RECORDS:

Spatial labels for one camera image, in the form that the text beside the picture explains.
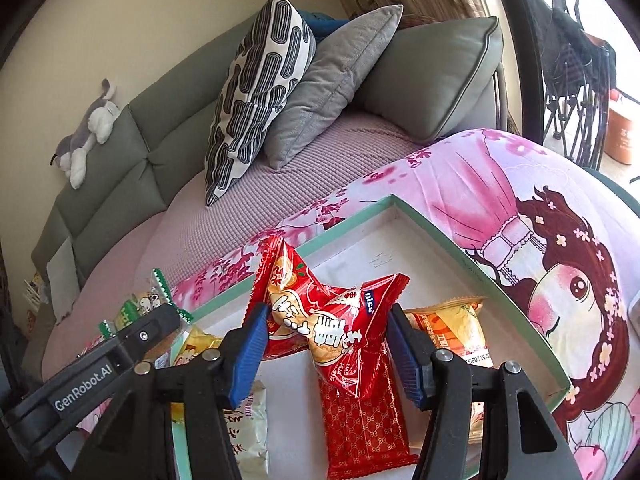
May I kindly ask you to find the green round cake packet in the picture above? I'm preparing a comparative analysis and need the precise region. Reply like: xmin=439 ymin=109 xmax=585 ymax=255
xmin=99 ymin=268 xmax=193 ymax=340

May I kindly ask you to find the red cartoon snack bag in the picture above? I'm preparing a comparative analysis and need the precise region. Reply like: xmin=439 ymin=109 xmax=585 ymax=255
xmin=247 ymin=235 xmax=409 ymax=399

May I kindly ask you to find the white green snack packet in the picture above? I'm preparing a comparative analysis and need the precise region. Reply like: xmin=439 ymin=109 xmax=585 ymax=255
xmin=224 ymin=380 xmax=269 ymax=479

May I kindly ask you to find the yellow cake packet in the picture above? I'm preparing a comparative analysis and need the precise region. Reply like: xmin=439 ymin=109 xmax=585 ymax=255
xmin=170 ymin=326 xmax=222 ymax=424

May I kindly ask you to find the orange snack packet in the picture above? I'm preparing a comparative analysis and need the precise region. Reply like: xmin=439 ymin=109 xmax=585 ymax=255
xmin=404 ymin=296 xmax=494 ymax=446

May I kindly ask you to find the red patterned snack packet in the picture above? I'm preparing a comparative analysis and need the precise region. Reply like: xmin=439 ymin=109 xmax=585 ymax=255
xmin=319 ymin=351 xmax=418 ymax=479

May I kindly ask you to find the light grey pillow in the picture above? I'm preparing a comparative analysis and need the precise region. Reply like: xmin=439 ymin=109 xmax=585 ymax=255
xmin=47 ymin=238 xmax=80 ymax=323

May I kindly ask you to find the pink checked sofa cover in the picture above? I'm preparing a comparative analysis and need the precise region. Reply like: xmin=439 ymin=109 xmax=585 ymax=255
xmin=23 ymin=112 xmax=416 ymax=379

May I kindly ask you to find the pink cartoon blanket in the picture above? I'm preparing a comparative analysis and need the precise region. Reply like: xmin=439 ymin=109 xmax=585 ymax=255
xmin=168 ymin=129 xmax=639 ymax=479

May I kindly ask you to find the mint green tray box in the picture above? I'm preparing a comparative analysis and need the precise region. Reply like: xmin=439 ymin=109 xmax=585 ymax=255
xmin=193 ymin=195 xmax=581 ymax=479

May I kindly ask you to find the grey white plush toy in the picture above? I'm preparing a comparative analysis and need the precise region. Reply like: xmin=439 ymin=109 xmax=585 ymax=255
xmin=50 ymin=79 xmax=120 ymax=190

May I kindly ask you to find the orange bucket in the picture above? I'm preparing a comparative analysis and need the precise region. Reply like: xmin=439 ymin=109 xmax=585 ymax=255
xmin=604 ymin=88 xmax=637 ymax=166

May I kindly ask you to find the grey sofa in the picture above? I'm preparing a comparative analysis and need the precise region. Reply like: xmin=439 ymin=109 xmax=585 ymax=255
xmin=22 ymin=18 xmax=503 ymax=382

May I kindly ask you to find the black folding chair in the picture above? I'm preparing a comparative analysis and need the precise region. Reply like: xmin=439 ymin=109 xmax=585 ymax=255
xmin=539 ymin=0 xmax=616 ymax=170

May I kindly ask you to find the grey velvet pillow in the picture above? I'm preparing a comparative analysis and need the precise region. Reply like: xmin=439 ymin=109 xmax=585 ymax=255
xmin=264 ymin=4 xmax=404 ymax=169

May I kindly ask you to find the black white patterned pillow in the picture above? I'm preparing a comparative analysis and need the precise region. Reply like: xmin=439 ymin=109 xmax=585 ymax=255
xmin=204 ymin=0 xmax=316 ymax=207

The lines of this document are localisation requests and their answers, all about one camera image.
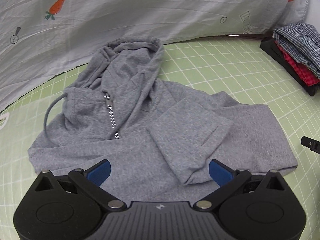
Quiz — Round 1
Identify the grey zip hoodie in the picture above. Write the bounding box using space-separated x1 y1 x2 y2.
28 37 298 203

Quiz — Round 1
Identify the red checked folded garment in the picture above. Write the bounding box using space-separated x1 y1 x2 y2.
276 42 319 87

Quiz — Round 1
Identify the green checked bed sheet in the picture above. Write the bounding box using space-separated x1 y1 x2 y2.
1 38 319 239

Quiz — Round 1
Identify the blue plaid folded shirt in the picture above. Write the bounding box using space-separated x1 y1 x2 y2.
273 23 319 78

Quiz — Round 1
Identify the pale grey carrot-print sheet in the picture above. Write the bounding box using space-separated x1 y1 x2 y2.
1 0 309 109

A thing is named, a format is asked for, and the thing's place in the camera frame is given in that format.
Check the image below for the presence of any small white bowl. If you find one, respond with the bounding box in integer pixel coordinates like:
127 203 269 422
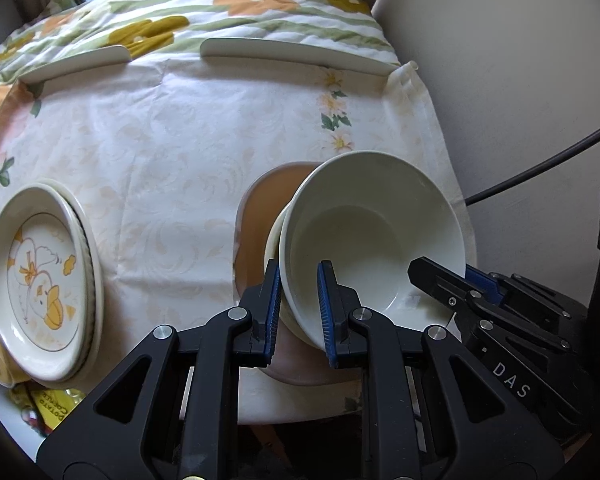
277 151 466 348

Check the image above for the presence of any cream ceramic bowl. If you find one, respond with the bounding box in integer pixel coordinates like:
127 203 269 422
263 205 321 349

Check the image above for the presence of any small duck plate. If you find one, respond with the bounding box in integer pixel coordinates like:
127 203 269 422
0 183 87 382

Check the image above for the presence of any pink square plastic bowl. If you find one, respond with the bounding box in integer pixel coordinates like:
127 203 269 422
234 162 361 387

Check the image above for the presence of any plain white plate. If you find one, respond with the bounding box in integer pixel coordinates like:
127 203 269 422
76 218 95 365

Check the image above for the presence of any floral white tablecloth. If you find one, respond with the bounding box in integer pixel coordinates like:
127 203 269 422
0 54 476 392

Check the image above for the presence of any floral striped quilt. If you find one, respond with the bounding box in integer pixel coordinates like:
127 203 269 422
0 0 398 85

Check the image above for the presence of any green patterned pillow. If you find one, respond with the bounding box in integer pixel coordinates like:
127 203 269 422
42 0 76 18

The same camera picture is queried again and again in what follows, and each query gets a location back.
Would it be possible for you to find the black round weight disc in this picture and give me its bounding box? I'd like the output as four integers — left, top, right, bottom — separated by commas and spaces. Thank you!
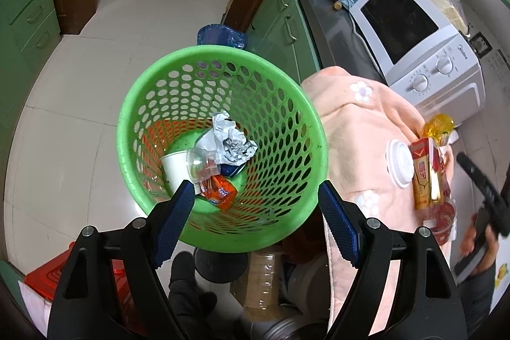
193, 248, 249, 284

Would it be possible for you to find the white paper cup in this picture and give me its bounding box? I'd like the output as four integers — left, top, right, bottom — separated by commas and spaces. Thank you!
161, 150, 200, 195

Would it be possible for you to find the clear plastic cup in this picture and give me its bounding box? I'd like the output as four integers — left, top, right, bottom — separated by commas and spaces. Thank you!
187, 148, 221, 184

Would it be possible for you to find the peach flower-print blanket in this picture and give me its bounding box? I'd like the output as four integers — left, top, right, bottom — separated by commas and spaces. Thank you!
300, 65, 457, 337

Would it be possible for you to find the blue milk beer can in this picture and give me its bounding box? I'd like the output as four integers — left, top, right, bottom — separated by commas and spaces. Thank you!
220, 164, 245, 178

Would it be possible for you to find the white microwave oven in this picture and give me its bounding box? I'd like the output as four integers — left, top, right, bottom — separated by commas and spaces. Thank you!
348, 0, 486, 124

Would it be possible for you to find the white paper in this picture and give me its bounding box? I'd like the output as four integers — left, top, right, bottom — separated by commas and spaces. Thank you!
194, 111, 259, 166

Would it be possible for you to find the green plastic waste basket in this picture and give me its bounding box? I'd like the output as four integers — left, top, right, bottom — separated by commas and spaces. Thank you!
116, 45, 328, 253

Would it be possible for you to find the red yellow drink carton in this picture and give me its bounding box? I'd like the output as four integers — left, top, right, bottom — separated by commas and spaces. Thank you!
410, 137, 442, 211

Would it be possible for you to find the person's hand on gripper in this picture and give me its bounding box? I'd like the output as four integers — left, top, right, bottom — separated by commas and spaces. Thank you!
459, 213, 501, 277

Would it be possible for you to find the orange snack packet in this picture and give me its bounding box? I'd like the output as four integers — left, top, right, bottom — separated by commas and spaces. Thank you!
200, 175, 238, 211

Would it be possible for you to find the yellow plastic wrapper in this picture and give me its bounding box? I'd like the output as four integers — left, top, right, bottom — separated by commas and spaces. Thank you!
420, 113, 455, 147

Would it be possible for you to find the blue plastic bag bin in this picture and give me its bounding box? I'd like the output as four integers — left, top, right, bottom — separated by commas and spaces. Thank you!
197, 23, 247, 49

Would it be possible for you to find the wall power socket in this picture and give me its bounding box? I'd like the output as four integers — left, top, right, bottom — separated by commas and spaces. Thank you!
469, 32, 493, 60

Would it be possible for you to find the green lower cabinet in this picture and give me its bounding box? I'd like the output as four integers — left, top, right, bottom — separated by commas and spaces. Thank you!
1, 0, 61, 129

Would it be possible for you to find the bag of noodles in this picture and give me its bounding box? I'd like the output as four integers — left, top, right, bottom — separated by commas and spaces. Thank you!
430, 0, 470, 35

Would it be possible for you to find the red plastic stool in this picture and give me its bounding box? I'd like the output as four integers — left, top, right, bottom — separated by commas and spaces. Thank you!
23, 242, 133, 308

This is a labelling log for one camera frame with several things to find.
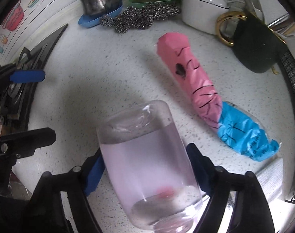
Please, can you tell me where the clear bottle pink liquid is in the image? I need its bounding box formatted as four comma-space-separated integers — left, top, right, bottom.
97, 100, 202, 232

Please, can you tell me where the pink and blue plastic bag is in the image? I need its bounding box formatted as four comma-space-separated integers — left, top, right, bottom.
157, 32, 280, 162

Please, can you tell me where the white cloth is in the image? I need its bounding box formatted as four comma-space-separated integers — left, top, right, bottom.
255, 157, 283, 203

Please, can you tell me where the black gas stove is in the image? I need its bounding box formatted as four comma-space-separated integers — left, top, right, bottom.
0, 24, 68, 131

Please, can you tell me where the blue saucer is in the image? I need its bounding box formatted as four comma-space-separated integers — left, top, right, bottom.
77, 0, 123, 28

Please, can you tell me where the dark green utensil mug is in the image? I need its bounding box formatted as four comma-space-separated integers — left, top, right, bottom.
215, 10, 288, 74

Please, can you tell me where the metal scouring pad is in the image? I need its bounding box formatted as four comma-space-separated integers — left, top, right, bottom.
99, 2, 181, 34

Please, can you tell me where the white lidded jar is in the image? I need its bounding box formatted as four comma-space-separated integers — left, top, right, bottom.
181, 0, 230, 35

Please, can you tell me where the white rice paddle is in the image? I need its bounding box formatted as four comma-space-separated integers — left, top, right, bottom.
259, 0, 287, 25

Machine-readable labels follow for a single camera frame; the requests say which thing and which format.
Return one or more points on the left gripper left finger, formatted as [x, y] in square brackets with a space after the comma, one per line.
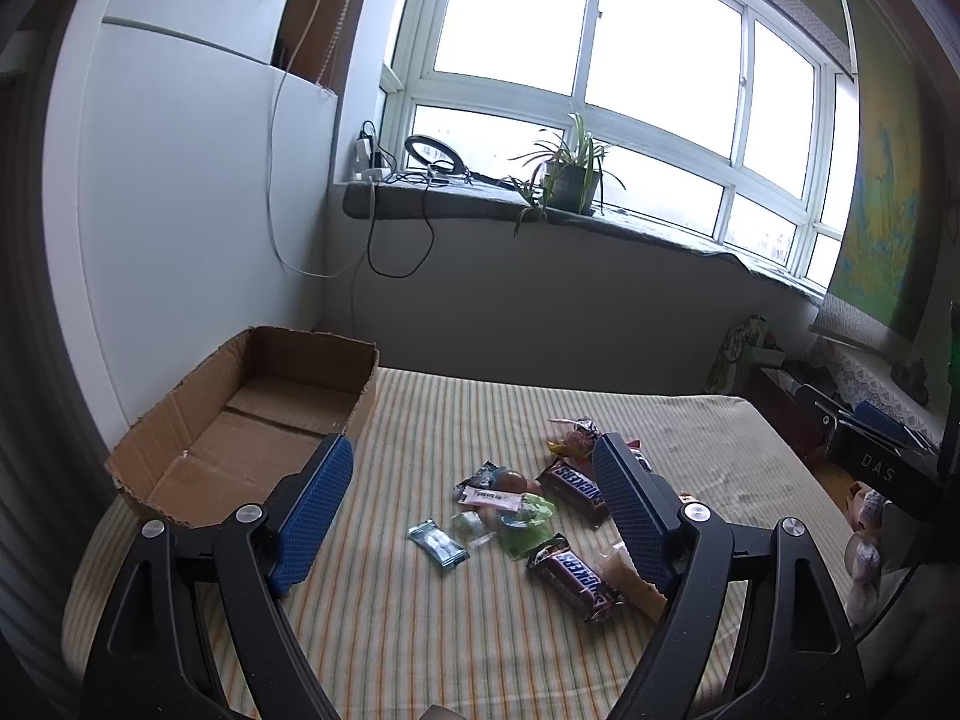
[151, 657]

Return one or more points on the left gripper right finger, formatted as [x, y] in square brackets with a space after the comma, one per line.
[794, 656]

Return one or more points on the Snickers bar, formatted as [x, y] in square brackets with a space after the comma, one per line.
[591, 597]
[565, 482]

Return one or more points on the green jelly cup packet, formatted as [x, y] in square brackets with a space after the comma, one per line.
[524, 531]

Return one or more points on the teal clear candy packet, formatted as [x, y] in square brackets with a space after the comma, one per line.
[440, 547]

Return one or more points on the red candy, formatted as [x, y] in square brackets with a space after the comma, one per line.
[578, 439]

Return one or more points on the pink candy bar wrapper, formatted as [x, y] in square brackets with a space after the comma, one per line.
[497, 500]

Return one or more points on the clear green candy wrapper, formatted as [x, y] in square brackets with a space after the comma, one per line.
[471, 530]

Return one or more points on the brown egg snack packet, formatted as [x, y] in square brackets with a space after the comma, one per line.
[494, 477]

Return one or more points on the bread slice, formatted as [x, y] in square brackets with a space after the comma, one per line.
[616, 567]

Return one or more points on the brown cardboard box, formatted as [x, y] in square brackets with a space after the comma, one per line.
[250, 414]

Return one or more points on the striped mattress cover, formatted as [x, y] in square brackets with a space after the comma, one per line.
[389, 633]

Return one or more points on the green patterned bag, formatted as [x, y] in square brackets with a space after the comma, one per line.
[747, 345]

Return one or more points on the dark stone windowsill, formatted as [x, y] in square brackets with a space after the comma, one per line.
[407, 201]

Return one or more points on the potted spider plant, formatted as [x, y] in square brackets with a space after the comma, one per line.
[568, 174]

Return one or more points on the white power strip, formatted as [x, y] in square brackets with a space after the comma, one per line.
[370, 164]

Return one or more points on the wall map poster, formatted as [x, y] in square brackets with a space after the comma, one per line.
[870, 301]

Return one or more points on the white window frame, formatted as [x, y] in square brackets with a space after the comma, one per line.
[733, 119]

TASK: Please return the span of lines above that opens with the one containing "Return one or more points on the teal" and closes with the final line, both included, exactly as written and nothing more.

TASK ANSWER:
Return one or more points on the teal clear candy packet, formatted as [x, y] in square brackets with a space after the comma, one per line.
[440, 547]

Return one or more points on the red candy, formatted as [x, y] in square brackets with a space after the comma, one per line.
[578, 439]

Return one or more points on the pink candy bar wrapper, formatted as [x, y] in square brackets with a space after the comma, one per line.
[497, 500]

Return one or more points on the clear green candy wrapper, formatted as [x, y] in square brackets with a space after the comma, one per line.
[471, 530]

Return one or more points on the brown egg snack packet, formatted as [x, y] in square brackets with a space after the comma, one per line.
[494, 477]

Return one or more points on the bread slice, formatted as [x, y] in square brackets with a space after the comma, one per line.
[616, 567]

Return one or more points on the brown cardboard box, formatted as [x, y] in square brackets with a space after the comma, one per line.
[250, 414]

Return one or more points on the striped mattress cover, formatted as [x, y] in square brackets with a space after the comma, one per line.
[389, 633]

Return one or more points on the green patterned bag, formatted as [x, y] in square brackets with a space after the comma, one per line.
[747, 345]

Return one or more points on the dark stone windowsill, formatted as [x, y] in square brackets with a space after the comma, one per line.
[407, 201]

Return one or more points on the potted spider plant, formatted as [x, y] in square brackets with a space after the comma, one per line.
[568, 174]

Return one or more points on the white power strip, formatted as [x, y] in square brackets with a space after the comma, one per line.
[370, 164]

Return one or more points on the wall map poster, formatted as [x, y] in square brackets with a space after the comma, one per line.
[870, 301]

Return one or more points on the white window frame, formatted as [x, y] in square brackets with a space after the comma, one per line.
[733, 119]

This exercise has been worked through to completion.